We focus on the engineered bacteria that are designed to be used out of laboratory, because there is no ultra-low temperature freezers to store it. We will collaborate with the engineered bacteria producers, and finally offer the product to the users. The users are not life science researchers, but common people who need to use certain engineered bacteria.

Part 3: Safety Aspects We Need To Consider

    Though our project provided a new preservation method for the engineered bacteria, we still need to consider the following aspects:
    During the preparation of the bacteria, the lyophilization machines should be used carefully and patiently. We need to make sure that the working process of our machine is functioning normally and the operation should be done based on the safety rules in our lab. Additionally, we need to confirm that the machine does not function individually without a human facilitating it to ensure safety.
    If we offer the bacteria to normal people, we need to make sure that the resuscitation protocol is easy and safe to follow. We will also make sure that this protocol as detailed as possible. When we produce the final product, each tube of the bacteria will be used only one single time, so the disclosure of bacteria which may cause environmental pollutions can be avoided.

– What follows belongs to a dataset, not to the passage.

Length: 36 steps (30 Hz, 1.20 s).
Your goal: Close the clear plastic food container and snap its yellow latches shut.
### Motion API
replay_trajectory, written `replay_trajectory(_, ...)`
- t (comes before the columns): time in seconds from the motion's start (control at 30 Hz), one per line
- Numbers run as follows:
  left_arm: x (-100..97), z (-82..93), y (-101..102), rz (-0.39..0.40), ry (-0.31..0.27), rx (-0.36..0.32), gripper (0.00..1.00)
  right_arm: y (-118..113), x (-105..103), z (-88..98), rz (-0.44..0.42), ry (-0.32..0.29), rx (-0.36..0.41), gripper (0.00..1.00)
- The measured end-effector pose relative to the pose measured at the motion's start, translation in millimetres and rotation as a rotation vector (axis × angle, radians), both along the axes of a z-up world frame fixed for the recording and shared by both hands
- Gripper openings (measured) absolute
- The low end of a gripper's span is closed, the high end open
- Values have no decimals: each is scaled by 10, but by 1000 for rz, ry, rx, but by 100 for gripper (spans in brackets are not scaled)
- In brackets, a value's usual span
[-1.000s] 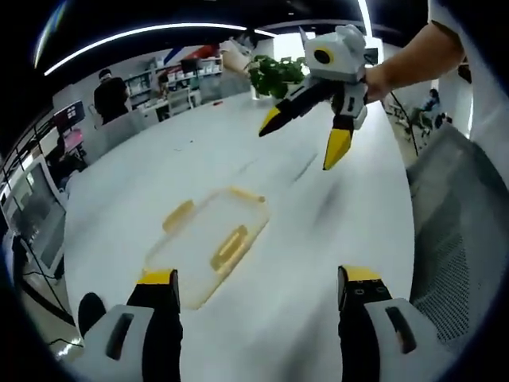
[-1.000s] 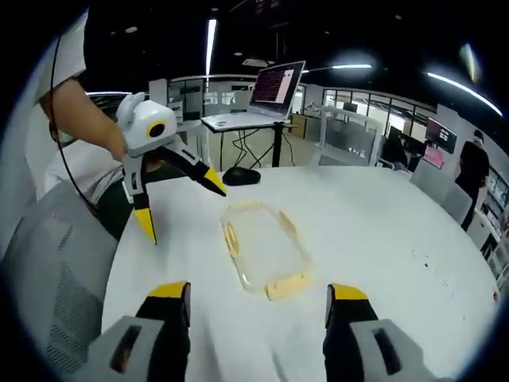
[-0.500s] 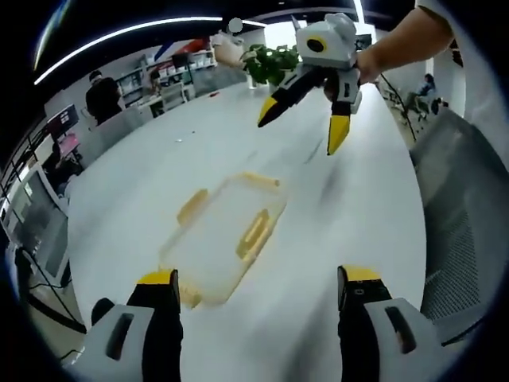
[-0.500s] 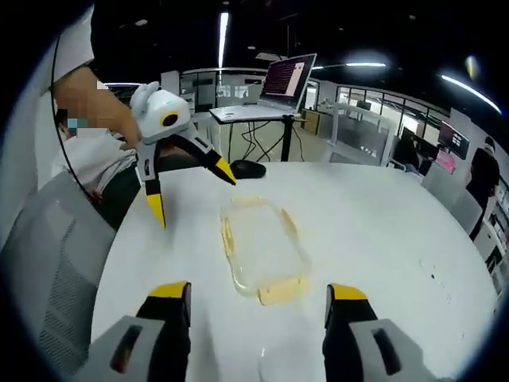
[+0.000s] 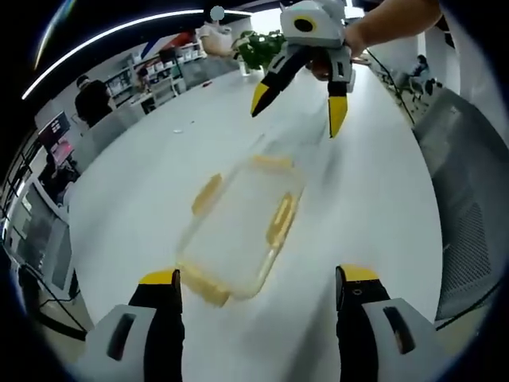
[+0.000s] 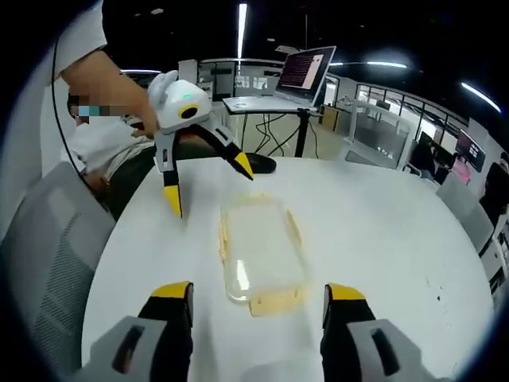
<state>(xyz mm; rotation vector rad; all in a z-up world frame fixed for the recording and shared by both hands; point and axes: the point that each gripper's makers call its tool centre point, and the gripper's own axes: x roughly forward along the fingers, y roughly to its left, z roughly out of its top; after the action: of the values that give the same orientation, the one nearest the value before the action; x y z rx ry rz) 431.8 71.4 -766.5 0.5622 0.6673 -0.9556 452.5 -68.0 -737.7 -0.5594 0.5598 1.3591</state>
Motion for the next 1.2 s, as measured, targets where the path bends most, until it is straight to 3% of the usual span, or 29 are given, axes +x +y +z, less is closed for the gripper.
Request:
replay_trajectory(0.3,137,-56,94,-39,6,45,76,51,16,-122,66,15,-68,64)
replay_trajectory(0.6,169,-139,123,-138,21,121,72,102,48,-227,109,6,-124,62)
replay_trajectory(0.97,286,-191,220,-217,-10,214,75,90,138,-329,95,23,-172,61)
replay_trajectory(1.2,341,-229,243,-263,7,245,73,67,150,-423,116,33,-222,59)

Part 4: Other Challenges We Need To Consider

    Nowadays, large blank spaces still remain for the improvements of survival rates of bacteria after lyophilization. Hence, though our TDPs truly displayed their functions during the lyophilization process, we still have a lot of opportunities and options to better improve the survival rates of our bacteria.
    Moreover, the expression of TDPs may affect the original function of engineered bacteria in the long term as they remain in the cell. Therefore, we need to find the best suitable degradation circuit for TDPs.
    Additionally, whether our proteins can be used in fungi needs to be confirmed so that we can determine the application range of our project more clearly.
    Last but not least, when the customers get their bacteria, we need to come up with an idea that can avoid as much leakage of bacteria as possible. If we want to transform our TDPs into yeast or other types of micro-organisms that may relate to foods we eat, the safety requirements and the acceptance rates among the public both need to be considered.

Reference

[1] Cho, J.H., Gao, Y., Ryu, J., and Choi, S. (2020). Portable, Disposable, Paper-Based Microbial Fuel Cell Sensor Utilizing Freeze-Dried Bacteria for In Situ Water Quality Monitoring. ACS Omega 5, 13940-13947.